[Work order]
Exclude every picture and return the remaining entries below verbatim.

BEGIN Dataset entries

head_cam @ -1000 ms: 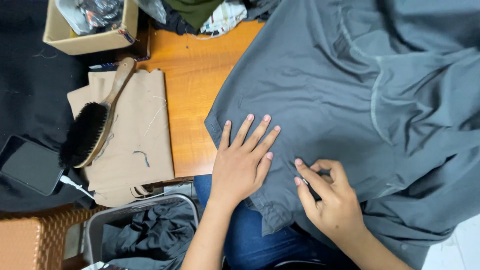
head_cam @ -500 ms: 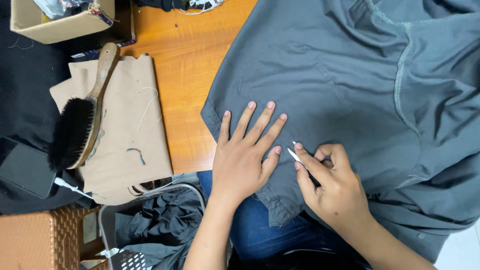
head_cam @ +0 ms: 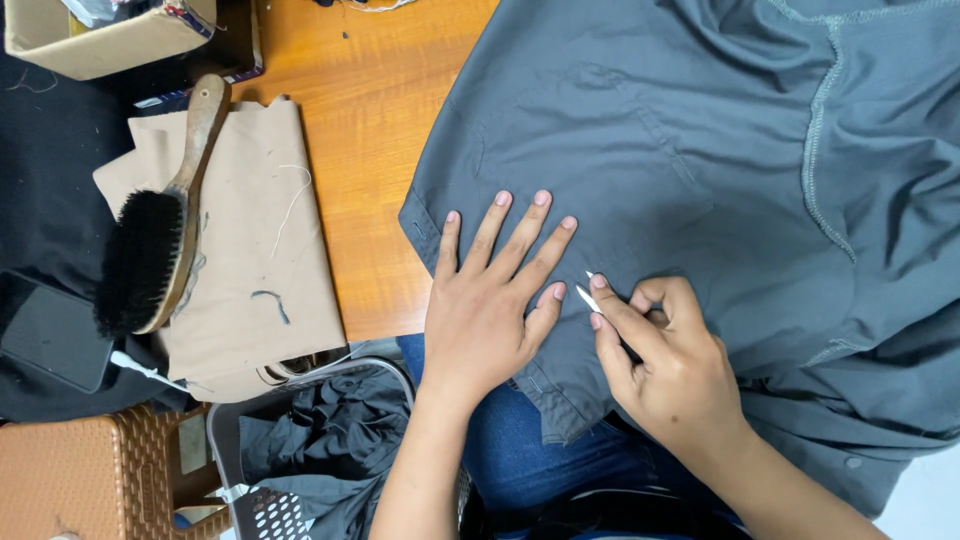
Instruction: The person trims loose threads from a grey garment using a small clipper, turning the fabric over to reach different sections and inspecting the seams.
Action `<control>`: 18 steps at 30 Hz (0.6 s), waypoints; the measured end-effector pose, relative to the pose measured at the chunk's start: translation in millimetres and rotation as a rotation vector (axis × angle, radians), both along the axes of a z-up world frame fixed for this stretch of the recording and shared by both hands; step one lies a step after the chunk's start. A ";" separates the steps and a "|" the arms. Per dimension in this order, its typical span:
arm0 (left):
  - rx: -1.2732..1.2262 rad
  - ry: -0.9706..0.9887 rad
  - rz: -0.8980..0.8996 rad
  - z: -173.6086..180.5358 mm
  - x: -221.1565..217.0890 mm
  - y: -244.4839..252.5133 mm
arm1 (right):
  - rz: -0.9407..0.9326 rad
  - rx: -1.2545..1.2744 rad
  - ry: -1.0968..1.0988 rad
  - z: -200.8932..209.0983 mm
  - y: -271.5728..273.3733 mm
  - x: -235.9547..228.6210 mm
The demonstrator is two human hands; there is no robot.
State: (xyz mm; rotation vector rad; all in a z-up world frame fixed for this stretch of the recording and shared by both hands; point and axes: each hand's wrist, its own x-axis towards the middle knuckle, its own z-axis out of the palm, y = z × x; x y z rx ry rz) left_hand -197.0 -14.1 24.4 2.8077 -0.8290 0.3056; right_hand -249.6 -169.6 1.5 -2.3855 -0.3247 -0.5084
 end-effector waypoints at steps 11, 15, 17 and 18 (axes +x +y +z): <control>-0.003 -0.012 -0.003 0.1 -0.3 0.5 | -0.001 -0.002 -0.025 -3.7 1.8 0.7; -0.007 -0.006 -0.007 -0.3 -0.2 0.7 | -0.036 -0.031 -0.035 -4.4 4.0 0.5; 0.002 -0.011 -0.006 -0.7 -0.3 0.6 | -0.034 -0.072 -0.017 -2.5 4.6 1.9; 0.003 -0.012 -0.009 -0.9 -0.5 0.2 | -0.037 -0.071 -0.018 -1.7 3.6 2.6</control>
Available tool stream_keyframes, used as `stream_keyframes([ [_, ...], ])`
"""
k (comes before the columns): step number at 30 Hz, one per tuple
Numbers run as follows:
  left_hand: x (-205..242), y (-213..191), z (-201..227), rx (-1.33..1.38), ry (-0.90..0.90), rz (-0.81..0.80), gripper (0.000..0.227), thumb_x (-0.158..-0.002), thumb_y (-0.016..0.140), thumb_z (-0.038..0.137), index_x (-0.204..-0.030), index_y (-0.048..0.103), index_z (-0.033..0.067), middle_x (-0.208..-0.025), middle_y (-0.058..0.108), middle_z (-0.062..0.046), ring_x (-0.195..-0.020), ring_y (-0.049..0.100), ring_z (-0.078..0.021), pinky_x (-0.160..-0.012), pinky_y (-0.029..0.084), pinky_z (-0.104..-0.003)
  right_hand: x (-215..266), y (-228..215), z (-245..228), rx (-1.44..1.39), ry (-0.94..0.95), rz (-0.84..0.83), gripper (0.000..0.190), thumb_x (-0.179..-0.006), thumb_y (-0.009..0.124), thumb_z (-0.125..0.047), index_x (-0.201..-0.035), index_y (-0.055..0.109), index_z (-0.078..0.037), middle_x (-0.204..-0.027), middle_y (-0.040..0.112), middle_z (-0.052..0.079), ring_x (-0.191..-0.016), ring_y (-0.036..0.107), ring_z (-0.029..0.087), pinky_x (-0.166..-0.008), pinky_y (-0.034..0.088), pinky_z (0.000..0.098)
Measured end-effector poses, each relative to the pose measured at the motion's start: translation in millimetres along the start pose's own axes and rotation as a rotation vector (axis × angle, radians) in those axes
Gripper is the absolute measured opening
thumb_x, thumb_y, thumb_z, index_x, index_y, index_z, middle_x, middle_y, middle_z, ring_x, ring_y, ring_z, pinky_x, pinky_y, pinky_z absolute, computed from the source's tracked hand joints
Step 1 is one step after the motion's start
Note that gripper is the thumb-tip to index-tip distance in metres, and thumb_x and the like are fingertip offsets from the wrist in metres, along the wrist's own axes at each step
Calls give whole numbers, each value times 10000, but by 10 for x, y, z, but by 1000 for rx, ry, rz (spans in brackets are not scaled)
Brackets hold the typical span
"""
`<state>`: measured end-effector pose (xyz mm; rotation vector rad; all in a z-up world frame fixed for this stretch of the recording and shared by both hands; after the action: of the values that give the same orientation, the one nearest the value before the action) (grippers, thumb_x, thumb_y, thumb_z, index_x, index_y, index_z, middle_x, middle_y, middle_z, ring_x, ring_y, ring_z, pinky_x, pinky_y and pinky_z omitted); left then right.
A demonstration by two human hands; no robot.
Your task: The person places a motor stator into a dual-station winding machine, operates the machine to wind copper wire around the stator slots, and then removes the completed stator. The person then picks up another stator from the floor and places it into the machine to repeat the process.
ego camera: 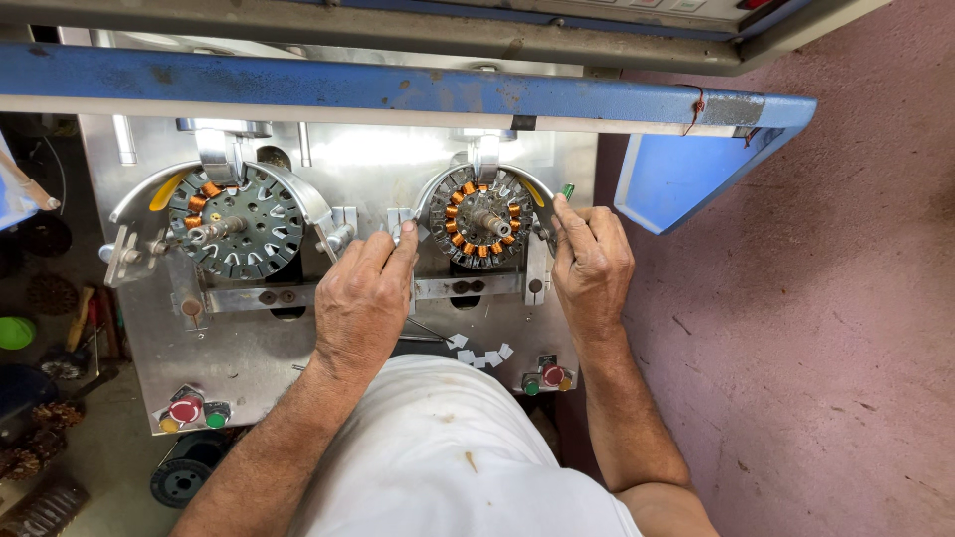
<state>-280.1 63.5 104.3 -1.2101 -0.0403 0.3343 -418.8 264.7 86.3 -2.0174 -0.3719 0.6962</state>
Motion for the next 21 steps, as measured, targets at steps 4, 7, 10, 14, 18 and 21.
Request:
stream_keyframes([
  [4, 12, 4, 7, -12, 2, -7, 332, -927, 746, 100, -1253, 725, 42, -780, 515, -12, -694, 556, -138, -599, 528, -281, 6, -9, -7, -9, 5, -10, 286, -910, 799, 4, -1181, 759, -78, -864, 636, 28, -797, 609, 157, -674, 552, 325],
  [7, 24, 10, 16, -15, 4, -12, 332, -918, 744, 93, -1244, 723, 34, -781, 516, -13, -697, 560, -140, -598, 530, -281, 24, -15, -5, -13, -2, -3, 287, -914, 792, 5, -1185, 754, -83, -877, 640, 26, -819, 617, 156, -692, 560, 323],
  [10, 29, 20, 28, -32, 23, -6, 324, -926, 741, 85, -1243, 723, 26, -782, 514, -14, -700, 563, -136, -593, 530, -272, 36, -3, 3, -8, -5, -8, 300, -919, 786, 4, -1202, 751, -88, -875, 633, 20, -826, 619, 152, -693, 565, 312],
  [14, 24, 32, 21, -38, 24, -7, 333, -916, 732, 68, -1247, 720, 26, -783, 515, -16, -701, 566, -139, -593, 534, -275, 36, 20, 15, 12, -7, -10, 316, -915, 783, 2, -1213, 750, -96, -880, 626, 19, -829, 617, 154, -690, 567, 309],
  [18, 11, 26, 18, -45, 28, -6, 335, -914, 724, 52, -1248, 712, 24, -786, 513, -20, -705, 569, -144, -597, 537, -281, 21, 22, 13, 23, -8, -15, 318, -917, 781, 8, -1215, 751, -98, -869, 613, 17, -822, 609, 156, -685, 561, 318],
  [21, -1, 26, 11, -65, 29, -20, 358, -899, 710, 13, -1257, 709, 23, -794, 519, -20, -707, 573, -141, -598, 538, -272, 3, 27, 7, 21, -6, -10, 311, -918, 784, 9, -1209, 753, -98, -862, 608, 17, -815, 604, 158, -677, 556, 321],
])
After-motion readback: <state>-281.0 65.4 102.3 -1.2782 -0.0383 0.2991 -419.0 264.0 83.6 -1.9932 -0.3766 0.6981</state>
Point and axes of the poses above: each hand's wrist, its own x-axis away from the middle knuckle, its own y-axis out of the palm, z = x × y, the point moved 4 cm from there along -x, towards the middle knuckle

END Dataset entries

[Solution for this task]
head_cam @ -1000 ms: 
head_cam @ -500 ms: 
head_cam @ +0 ms: 
Instruction: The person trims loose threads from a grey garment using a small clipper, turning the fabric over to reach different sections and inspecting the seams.
Action `<control>`: 18 steps at 30 Hz (0.6 s), waypoints; the measured end-effector pose, relative to the pose measured at the chunk's start: translation in millimetres and rotation as a rotation vector (axis × angle, radians), both along the axes of a z-up world frame fixed for this stretch of the recording and shared by both hands; step one lies a step after the chunk's start. A ";" separates the steps and a "|" the arms. Per dimension in this order, its typical span:
arm0 (left):
  - rx: -1.2732..1.2262 rad
  - ry: -0.9706..0.9887 rad
  - rz: -0.8980..0.8996 rad
  - z: -173.6086..180.5358 mm
  - x: -221.1565..217.0890 mm
  - y: -244.4839..252.5133 mm
arm1 (right):
  - rz: -0.9407..0.9326 rad
  - rx: -1.2545..1.2744 rad
  - ry: -1.0968..1.0988 rad
  - z: -200.8932..209.0983 mm
  - y: -271.5728..273.3733 mm
  - x: -235.9547..228.6210 mm
The demonstrator is two human hands; there is no robot.
State: (xyz mm; rotation vector rad; all in a z-up world frame fixed for this stretch of the recording and shared by both hands; point and axes: each hand's wrist, its own x-axis towards the middle knuckle, its own z-axis out of the palm, y = z × x; x y z rx ry rz) left_hand -197.0 -14.1 24.4 2.8077 -0.8290 0.3056; right_hand -249.6 -169.6 1.5 -2.3855 -0.3247 -0.5084
 end-effector waypoints at steps 11, 15, 17 and 18 (axes +x +y +z): <control>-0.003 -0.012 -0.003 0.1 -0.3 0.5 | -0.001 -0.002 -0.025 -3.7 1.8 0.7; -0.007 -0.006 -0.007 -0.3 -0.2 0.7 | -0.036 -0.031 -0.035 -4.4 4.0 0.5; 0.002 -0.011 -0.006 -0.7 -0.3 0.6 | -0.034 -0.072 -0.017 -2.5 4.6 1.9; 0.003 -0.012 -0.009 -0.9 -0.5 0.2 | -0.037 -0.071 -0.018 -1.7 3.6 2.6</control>
Available tool stream_keyframes, used as `stream_keyframes([ [_, ...], ])`
"""
k (comes before the columns): step number at 30 Hz, one per tuple
Numbers run as follows:
  left_hand: x (-205..242), y (-213..191), z (-201..227), rx (-1.33..1.38), ry (-0.90..0.90), rz (-0.81..0.80), gripper (0.000..0.227), thumb_x (-0.158..-0.002), thumb_y (-0.016..0.140), thumb_z (-0.038..0.137), index_x (-0.204..-0.030), index_y (-0.048..0.103), index_z (-0.033..0.067), middle_x (-0.208..-0.025), middle_y (-0.058..0.108), middle_z (-0.062..0.046), ring_x (-0.195..-0.020), ring_y (-0.049..0.100), ring_z (-0.078..0.021), pinky_x (-0.160..-0.012), pinky_y (-0.029..0.084), pinky_z (-0.104..-0.003)
  right_hand: x (-215..266), y (-228..215), z (-245..228), rx (-1.44..1.39), ry (-0.94..0.95), rz (-0.84..0.83), gripper (0.000..0.190), thumb_x (-0.179..-0.006), thumb_y (-0.009..0.124), thumb_z (-0.125..0.047), index_x (-0.201..-0.035), index_y (-0.055..0.109), index_z (-0.078..0.037), middle_x (-0.204..-0.027), middle_y (-0.040..0.112), middle_z (-0.052..0.079), ring_x (-0.191..-0.016), ring_y (-0.036..0.107), ring_z (-0.029..0.087), pinky_x (-0.166..-0.008), pinky_y (-0.034..0.088), pinky_z (0.000..0.098)
Measured end-effector poses, each relative to the pose measured at the motion's start: translation in millimetres along the start pose's own axes and rotation as a rotation vector (axis × angle, radians) in those axes
Gripper is the absolute measured opening
thumb_x, thumb_y, thumb_z, index_x, index_y, index_z, middle_x, middle_y, middle_z, ring_x, ring_y, ring_z, pinky_x, pinky_y, pinky_z absolute, computed from the source's tracked hand joints
Step 1 is one step after the motion's start
Note that gripper is the thumb-tip to index-tip distance in metres, and thumb_x and the like are fingertip offsets from the wrist in metres, along the wrist's own axes at each step
Calls give whole numbers, each value times 10000, but by 10 for x, y, z, but by 1000 for rx, ry, rz (spans in brackets are not scaled)
Brackets hold the typical span
"""
`<state>`: measured end-effector pose (xyz mm; rotation vector rad; all in a z-up world frame fixed for this stretch of the recording and shared by both hands; after the action: of the values that give the same orientation, the one nearest the value before the action) (grippers, thumb_x, thumb_y, thumb_z, index_x, index_y, index_z, middle_x, middle_y, middle_z, ring_x, ring_y, ring_z, pinky_x, pinky_y and pinky_z omitted); left then right.
A demonstration by two human hands; no robot.
Your task: The person places a motor stator into a dual-station winding machine, operates the machine to wind copper wire around the stator slots, and then removes the completed stator. The person then picks up another stator from the floor and places it into the machine to repeat the process.
ego camera: 
<state>-280.1 63.5 104.3 -1.2101 -0.0403 0.3343 -418.8 264.7 86.3 -2.0174 -0.3719 0.6962</state>
Motion for the next 21 steps, as measured, targets at steps 4, 7, 10, 14, 18 and 21.
Request:
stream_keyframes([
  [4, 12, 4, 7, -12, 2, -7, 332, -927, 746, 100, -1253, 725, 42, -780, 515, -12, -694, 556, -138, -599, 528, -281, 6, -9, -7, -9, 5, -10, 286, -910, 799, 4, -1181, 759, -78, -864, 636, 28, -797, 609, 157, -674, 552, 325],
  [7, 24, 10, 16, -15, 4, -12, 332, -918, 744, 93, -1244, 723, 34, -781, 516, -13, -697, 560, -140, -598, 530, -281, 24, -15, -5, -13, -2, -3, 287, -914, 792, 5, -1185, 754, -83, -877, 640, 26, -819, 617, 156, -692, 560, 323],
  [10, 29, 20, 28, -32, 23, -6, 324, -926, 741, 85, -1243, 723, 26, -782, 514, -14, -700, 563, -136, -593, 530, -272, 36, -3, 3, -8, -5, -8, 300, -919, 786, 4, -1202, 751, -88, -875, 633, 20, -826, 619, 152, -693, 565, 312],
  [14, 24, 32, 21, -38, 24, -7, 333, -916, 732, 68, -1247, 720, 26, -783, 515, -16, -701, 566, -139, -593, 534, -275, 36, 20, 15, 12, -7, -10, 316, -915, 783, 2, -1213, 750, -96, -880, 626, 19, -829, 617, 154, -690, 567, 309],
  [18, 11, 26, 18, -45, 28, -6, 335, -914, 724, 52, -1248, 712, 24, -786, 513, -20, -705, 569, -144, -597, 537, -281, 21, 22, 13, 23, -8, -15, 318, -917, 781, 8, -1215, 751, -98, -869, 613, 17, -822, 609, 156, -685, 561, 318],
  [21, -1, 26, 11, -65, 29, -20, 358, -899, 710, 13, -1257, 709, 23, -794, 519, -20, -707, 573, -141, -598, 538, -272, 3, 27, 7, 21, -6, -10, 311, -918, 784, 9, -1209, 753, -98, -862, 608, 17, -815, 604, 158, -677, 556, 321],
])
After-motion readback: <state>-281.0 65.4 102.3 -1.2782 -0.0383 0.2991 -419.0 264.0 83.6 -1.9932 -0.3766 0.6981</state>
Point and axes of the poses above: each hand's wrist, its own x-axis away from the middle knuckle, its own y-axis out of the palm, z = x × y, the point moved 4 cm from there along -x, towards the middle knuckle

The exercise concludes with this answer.